• [WORK REQUIRED] The answer must be every line of the records below that contains the word "joint", copied out.

Items from a dataset:

........

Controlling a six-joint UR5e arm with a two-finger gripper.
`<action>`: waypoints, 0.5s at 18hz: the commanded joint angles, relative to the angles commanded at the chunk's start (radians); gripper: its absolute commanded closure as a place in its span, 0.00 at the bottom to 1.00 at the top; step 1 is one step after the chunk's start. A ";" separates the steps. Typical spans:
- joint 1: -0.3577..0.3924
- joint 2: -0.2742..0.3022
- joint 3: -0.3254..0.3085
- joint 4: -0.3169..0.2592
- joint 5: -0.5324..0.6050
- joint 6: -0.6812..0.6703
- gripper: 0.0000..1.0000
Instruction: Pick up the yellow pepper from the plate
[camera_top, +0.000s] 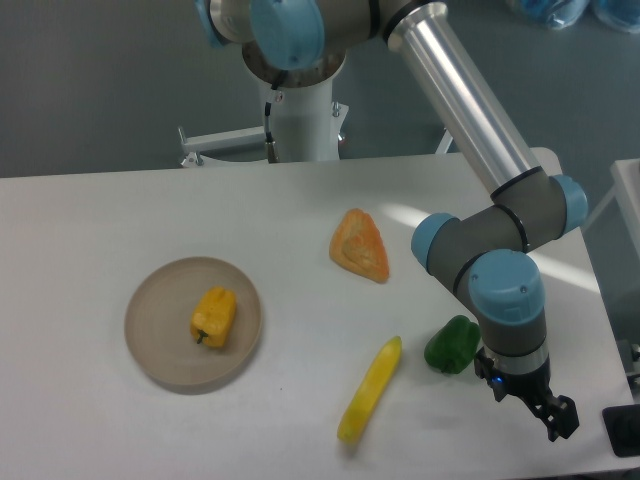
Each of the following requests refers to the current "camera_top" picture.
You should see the yellow corn cob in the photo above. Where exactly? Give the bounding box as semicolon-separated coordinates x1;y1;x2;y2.
337;336;403;445

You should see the black device at edge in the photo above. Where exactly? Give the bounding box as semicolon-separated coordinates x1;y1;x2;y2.
602;404;639;458

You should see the white base bracket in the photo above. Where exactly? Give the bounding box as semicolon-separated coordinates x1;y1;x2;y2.
435;129;453;155
178;126;265;169

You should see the green bell pepper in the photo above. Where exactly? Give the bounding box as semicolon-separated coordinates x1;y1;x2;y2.
423;315;481;375

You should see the beige round plate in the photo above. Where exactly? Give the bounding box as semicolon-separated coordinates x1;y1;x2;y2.
124;257;262;394

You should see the orange triangular pastry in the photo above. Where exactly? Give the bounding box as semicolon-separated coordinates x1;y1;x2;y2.
329;208;390;284

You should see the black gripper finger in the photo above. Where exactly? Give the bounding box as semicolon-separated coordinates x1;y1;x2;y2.
520;392;579;441

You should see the white side table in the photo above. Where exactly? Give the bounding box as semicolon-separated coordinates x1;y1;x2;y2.
582;159;639;239

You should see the white left base bracket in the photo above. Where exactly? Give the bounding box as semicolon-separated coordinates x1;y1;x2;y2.
178;126;265;169

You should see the yellow bell pepper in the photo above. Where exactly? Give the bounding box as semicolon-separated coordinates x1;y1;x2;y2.
190;286;237;348

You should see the white right base bracket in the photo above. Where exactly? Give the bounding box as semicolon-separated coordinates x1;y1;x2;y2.
435;129;453;155

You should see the blue plastic bag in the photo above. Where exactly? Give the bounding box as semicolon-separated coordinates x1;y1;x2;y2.
591;0;639;34
505;0;589;30

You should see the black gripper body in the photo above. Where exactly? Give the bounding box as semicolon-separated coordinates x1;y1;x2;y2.
474;348;552;406

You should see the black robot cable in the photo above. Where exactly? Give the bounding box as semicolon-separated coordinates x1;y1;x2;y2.
263;69;289;164

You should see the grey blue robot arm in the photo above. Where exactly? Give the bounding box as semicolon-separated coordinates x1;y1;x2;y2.
196;1;588;439

........

• [WRITTEN SOLUTION]
Controlling a six-joint UR5e arm with a two-finger gripper.
`<action>`: waypoints, 0.5s at 18hz: the commanded joint angles, relative to the angles commanded at the chunk's start (radians); gripper: its absolute commanded closure as a place in its span, 0.00 at the bottom to 1.00 at the top; step 1 is one step after the chunk's start. A ";" separates the steps. Typical spans:
- joint 1: -0.3577..0.3924
- joint 2: -0.2742..0.3022
- joint 3: -0.3254..0.3085
- joint 4: -0.3169..0.2592
- joint 5: -0.5324..0.6050
- joint 6: -0.6812..0.6703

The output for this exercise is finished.